In the hyperconnected world these days, billions of packets are sent back and forth between computers every second. Unfortunately not all of these are well intentioned and can cause significant harm. With machine learning, we can use classification models to differentiate between normal network traffic and nefarious ones. However, to do this effectively, choosing the right model is critical.
To tackle this problem, we’ll train/test against nearly 500,000 data points coming from an old competition held at SIGKDD 1999. Their original task was to correctly identify intrusions or attacks versus normal connections. You can read up more about the challenge here. Back then though, even the results from the winners were not great. Let’s see what almost 20 years of machine learning advancement can do for this problem now.
Because our data set is so unbalanced and many attack types barely have any occurrences, I will be grouping together all attacks with less than 100 occurrences into a single “Others” group. This will yield better classification performance for the sum of them than trying to predict them individually.
Confusion matrices are great for visualizing misclassifications. On the left are the actual network traffic types and on the bottom is what that connection was predicted as. Pay attention to the “normal” axis. With a random forest model, we are mostly misclassifying 21.6% of the “others” category.
With the precision-recall curve, it is quite clear that our classification accuracy for all categories except “others” is near perfect. Only the “others” category is giving us trouble simply because we did not have enough data points to train on for them.
Generally speaking, gradient boosting yields better results than a random forest, but at a cost. They require lots of hyperparameter tuning and traditionally weren’t parallelizable. This time constraint usually meant choosing random forests, but nowadays, with XGBoost, we can do gradient boosting much faster and benefit from the better results. Let’s see if we can squeeze a little bit more performance with this model.
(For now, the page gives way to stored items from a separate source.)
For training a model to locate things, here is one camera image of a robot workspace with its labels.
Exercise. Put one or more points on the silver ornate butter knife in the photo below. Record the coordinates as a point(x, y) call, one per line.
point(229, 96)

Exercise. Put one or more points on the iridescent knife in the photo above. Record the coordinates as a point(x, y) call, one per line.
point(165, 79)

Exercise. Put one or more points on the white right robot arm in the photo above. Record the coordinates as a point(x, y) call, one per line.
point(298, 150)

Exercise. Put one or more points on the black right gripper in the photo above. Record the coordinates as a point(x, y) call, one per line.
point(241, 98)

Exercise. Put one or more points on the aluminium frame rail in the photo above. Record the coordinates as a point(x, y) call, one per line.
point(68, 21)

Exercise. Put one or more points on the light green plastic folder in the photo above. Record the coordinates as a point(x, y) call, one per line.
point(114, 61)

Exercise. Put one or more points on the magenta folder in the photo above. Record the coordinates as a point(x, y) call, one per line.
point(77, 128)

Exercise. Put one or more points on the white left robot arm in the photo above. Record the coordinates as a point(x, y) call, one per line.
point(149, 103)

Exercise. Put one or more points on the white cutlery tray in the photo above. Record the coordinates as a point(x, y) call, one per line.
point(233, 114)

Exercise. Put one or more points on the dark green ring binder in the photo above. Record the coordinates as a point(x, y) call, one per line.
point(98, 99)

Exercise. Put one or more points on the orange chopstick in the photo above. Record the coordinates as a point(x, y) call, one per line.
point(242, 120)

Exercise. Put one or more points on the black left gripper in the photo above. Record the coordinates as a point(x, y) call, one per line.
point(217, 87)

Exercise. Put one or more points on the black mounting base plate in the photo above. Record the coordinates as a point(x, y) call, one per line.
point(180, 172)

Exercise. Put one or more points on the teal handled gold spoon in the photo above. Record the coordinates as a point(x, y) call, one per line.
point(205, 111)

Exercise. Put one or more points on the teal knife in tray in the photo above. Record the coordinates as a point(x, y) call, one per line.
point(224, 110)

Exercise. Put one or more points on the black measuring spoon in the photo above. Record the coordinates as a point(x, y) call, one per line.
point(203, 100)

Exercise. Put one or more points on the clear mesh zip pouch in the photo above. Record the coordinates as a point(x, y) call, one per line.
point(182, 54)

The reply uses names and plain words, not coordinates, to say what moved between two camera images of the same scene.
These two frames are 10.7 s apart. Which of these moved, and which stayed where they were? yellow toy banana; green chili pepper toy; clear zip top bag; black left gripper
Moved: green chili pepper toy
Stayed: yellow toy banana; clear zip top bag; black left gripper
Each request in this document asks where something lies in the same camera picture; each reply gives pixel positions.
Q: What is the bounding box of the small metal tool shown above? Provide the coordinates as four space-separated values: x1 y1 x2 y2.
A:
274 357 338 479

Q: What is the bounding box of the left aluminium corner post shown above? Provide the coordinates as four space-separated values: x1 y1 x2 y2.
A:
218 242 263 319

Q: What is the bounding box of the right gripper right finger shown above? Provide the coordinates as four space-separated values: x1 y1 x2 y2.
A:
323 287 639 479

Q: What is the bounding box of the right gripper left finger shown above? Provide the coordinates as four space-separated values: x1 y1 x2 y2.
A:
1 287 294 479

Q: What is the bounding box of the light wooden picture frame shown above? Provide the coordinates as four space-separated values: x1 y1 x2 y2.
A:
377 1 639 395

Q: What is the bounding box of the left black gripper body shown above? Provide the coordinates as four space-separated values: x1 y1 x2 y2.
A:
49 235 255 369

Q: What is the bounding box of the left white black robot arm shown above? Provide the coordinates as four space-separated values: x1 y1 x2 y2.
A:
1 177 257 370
Compared against random forest’s confusion matrix, XGBoost’s has a noticeable improvement in “others” classification. We are now only missing 15.7% instead of random forest’s 21.6%.
The precision-recall curve for XGBoost is nearly the same as our random forest model too.
Since gradient boosting is a technique that can keep running indefinitely, we would need to stop it at an appropriate epoch. Our log-loss and classification error graphs shows our performance plateau-ing around 60 epochs. This would probably be a good time to stop our model.